--- START ---

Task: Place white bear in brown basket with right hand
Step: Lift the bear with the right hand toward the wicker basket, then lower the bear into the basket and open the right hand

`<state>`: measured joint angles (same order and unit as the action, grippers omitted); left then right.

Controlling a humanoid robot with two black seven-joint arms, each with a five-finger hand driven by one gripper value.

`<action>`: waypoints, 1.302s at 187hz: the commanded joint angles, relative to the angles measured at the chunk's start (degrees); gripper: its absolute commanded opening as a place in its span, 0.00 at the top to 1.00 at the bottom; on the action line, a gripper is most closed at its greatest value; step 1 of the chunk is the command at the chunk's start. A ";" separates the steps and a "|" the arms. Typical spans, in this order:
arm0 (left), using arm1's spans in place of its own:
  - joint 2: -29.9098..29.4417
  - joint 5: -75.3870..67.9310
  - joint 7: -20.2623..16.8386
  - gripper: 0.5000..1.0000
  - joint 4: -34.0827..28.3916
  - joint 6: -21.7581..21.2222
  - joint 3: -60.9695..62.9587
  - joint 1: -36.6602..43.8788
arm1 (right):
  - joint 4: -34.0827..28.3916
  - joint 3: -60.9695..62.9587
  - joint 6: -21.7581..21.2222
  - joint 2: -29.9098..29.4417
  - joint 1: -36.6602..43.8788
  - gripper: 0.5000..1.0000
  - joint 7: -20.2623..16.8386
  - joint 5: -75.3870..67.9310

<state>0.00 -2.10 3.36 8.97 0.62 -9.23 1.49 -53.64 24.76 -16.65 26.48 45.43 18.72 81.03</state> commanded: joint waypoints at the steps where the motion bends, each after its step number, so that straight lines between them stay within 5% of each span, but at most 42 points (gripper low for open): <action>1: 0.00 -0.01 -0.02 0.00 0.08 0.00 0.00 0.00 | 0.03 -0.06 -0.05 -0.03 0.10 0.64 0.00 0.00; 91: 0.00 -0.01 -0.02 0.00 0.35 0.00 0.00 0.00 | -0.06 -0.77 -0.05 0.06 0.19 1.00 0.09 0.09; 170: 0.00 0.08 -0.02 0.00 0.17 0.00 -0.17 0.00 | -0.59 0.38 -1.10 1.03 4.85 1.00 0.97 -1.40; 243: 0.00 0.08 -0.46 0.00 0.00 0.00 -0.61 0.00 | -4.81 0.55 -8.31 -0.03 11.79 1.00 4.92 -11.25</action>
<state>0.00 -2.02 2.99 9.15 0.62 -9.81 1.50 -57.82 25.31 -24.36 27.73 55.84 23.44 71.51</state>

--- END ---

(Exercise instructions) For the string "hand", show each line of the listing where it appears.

(Solution to the exercise)
Task: Place white bear in brown basket with right hand
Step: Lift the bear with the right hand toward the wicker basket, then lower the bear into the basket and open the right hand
Controlling a humanoid robot with two black seven-joint arms, each with a five-finger hand driven by one gripper value.

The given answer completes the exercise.